Shanti Uganda hopes to reach girls aged 15-19 in Uganda who are both enrolled in school and out of school. By working alongside girls from a variety of ethnic and cultural traditions, education levels and family experiences, girls will learn to appreciate and uplift their peers to work toward a future community of collaborative young Ugandan women leaders. Each workshop will have a target of 30 participants and Shanti Uganda aims to host 12 workshops each year for a grand total of 360 teen girl participants per year. As they carry and live by the information they receive from the workshops the participants will reach nearly 3,000 community members. Additionally, we will train at least two facilitators and grow as resources are available.
Where will your idea be implemented?
What is the primary type of emergency setting where your innovation would operate?
Tell us more about the emergency setting that you intend to implement in
Uganda is a diverse country and has experienced a variety of threats to both local and national security. The current catchment area, Luwero, was the site of political violence and civil strife prior to the beginning of the current political regime. We aim to reach vulnerable teen girls in emergency settings like the refugee camps in Northern Uganda and the communities in the northeast who face harsh famine and drought. The workshops will be tailored to the specific needs of each locale.

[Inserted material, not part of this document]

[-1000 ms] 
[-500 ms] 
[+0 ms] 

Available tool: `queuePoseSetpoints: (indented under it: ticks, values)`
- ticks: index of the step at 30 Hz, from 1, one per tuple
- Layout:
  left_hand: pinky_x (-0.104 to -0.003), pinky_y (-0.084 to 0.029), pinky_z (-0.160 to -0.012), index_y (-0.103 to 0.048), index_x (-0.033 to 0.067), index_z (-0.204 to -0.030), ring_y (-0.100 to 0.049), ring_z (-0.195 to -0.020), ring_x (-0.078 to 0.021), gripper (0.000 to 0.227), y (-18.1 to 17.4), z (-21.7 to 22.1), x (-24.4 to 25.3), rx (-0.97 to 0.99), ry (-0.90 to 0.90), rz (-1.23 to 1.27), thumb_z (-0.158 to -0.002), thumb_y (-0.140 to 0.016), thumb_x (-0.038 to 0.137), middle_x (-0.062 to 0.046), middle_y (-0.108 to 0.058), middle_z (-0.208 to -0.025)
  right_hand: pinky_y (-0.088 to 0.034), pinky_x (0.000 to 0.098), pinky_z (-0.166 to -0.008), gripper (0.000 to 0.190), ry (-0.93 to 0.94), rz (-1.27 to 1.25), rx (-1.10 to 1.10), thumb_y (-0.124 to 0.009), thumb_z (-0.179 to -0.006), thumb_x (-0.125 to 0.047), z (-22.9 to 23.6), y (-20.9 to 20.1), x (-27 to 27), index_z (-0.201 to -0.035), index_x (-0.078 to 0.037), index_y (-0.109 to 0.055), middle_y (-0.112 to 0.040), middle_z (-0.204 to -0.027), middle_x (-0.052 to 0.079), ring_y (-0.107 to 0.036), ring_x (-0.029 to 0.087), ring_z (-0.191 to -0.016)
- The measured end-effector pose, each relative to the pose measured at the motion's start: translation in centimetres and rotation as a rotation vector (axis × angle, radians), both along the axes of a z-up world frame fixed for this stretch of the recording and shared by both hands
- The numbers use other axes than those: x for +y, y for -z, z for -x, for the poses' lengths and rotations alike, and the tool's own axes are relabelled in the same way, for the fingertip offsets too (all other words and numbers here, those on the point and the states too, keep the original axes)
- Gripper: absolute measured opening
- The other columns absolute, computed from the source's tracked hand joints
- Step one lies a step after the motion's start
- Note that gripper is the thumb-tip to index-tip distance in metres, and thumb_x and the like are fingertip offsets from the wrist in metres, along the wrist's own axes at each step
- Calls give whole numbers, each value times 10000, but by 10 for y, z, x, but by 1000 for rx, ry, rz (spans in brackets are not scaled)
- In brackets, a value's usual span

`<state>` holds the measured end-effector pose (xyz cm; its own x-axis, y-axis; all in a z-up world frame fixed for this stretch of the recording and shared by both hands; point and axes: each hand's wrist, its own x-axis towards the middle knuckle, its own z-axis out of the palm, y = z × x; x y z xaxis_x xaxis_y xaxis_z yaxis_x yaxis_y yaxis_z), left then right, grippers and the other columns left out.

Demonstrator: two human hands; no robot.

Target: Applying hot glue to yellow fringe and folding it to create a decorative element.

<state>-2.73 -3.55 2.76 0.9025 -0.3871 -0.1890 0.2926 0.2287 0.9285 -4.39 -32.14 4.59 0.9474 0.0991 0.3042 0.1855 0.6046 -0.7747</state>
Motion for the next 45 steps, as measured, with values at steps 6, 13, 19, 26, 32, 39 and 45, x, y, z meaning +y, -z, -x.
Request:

What is your organization's name?
The Shanti Uganda Society
Tell us more about you.
Shanti Uganda improves maternal and infant health throughout Uganda. We imagine a world where all women have access to a midwife and are respected, empowered and able to thrive throughout the birth process. Supporting over 1,300 births and impacting over 46,000 lives throughout Uganda to date, Shanti Uganda’s proven model of success is poised to scale to impact more women and girls throughout Uganda. With a strong team of 18 staff, a dedicated board of directors and a long-standing Ugandan Advisory Board, Shanti Uganda is a women-led organization with exceptional results. Our team includes seasoned experts in the areas of maternal health, midwifery, international development and social enterprise.
What is the current scale of your proposed innovation?
Community - 1+ communities within 1 country
Experience in Implementation Country(ies)
Yes, for more than one year.
Expertise in Sector
Yes, for more than a year.
-Vancouver, British Columbia, Canada: Registered Canadian Charity
-Nsasi Village, Luwero District, Uganda: Registered Ugandan NGO and Licensed Medical Facility
What is your organizational status?
Registered non-profit, charity, NGO, or community-based organization.
What is the maturity of your innovation?
Roll-out/Ready to Scale: Completed a pilot and am ready / in process of expanding.